_Task details_
Print the line containing "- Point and", then every line after it through the end of the material, exactly as written and without pictures.
"""
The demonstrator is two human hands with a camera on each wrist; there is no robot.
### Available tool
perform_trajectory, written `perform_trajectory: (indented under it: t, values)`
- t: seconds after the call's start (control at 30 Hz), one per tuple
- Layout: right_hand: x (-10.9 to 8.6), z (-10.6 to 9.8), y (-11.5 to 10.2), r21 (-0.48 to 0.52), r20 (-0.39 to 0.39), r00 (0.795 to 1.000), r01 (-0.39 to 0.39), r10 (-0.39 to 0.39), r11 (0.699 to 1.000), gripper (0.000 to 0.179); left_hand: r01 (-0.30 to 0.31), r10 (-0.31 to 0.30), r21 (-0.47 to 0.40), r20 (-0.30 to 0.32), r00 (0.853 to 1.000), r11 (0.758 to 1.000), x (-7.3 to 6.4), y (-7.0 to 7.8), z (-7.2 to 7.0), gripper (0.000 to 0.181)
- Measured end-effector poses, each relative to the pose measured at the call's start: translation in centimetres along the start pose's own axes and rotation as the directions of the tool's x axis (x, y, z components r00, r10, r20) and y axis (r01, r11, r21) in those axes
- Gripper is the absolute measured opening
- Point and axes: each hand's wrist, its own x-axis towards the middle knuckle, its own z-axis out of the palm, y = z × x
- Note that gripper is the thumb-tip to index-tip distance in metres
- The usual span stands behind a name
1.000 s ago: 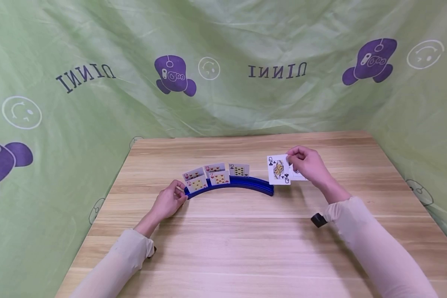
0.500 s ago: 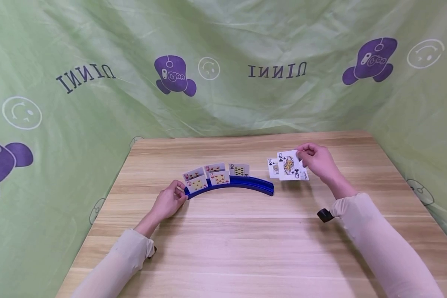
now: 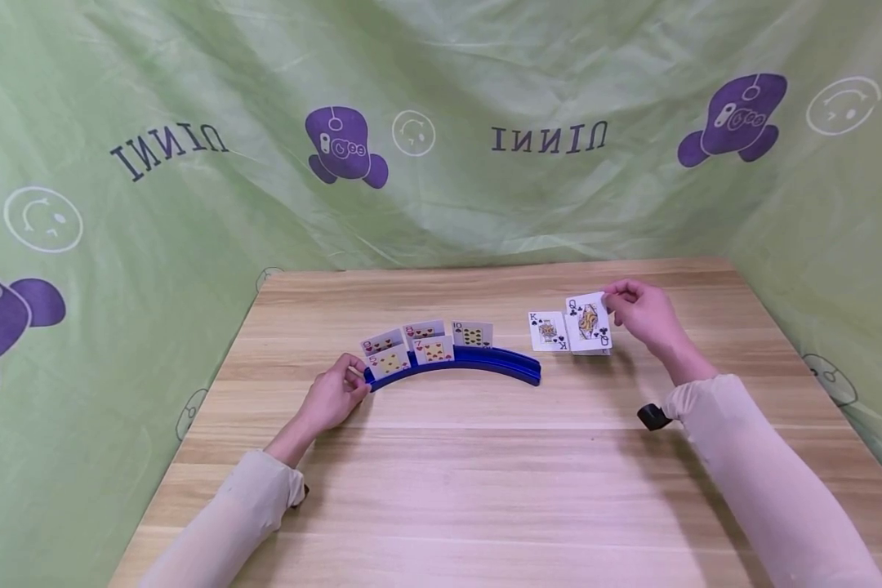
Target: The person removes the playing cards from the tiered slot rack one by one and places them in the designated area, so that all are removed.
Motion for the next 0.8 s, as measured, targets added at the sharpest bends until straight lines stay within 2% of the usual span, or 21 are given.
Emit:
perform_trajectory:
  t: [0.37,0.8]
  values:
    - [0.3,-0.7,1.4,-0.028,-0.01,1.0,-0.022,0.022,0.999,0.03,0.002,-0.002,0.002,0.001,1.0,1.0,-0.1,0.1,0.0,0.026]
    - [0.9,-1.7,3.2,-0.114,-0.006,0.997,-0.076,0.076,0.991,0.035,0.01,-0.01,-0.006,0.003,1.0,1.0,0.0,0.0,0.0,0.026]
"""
_Written response_
- Point and axes: each hand's wrist, its own x-axis towards the middle knuckle, its own z-axis out of the palm, y = z × x
- Note that gripper is the thumb-tip to index-tip distance in metres
- The usual span stands behind a name
1.000 s ago: 
0.500 s ago: 
now: 
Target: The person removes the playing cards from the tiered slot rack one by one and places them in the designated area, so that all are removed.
Motion for the next 0.8 s, as measured, targets added at the sharpest bends until straight lines stay within 2% of the usual span, or 21 are given.
Emit:
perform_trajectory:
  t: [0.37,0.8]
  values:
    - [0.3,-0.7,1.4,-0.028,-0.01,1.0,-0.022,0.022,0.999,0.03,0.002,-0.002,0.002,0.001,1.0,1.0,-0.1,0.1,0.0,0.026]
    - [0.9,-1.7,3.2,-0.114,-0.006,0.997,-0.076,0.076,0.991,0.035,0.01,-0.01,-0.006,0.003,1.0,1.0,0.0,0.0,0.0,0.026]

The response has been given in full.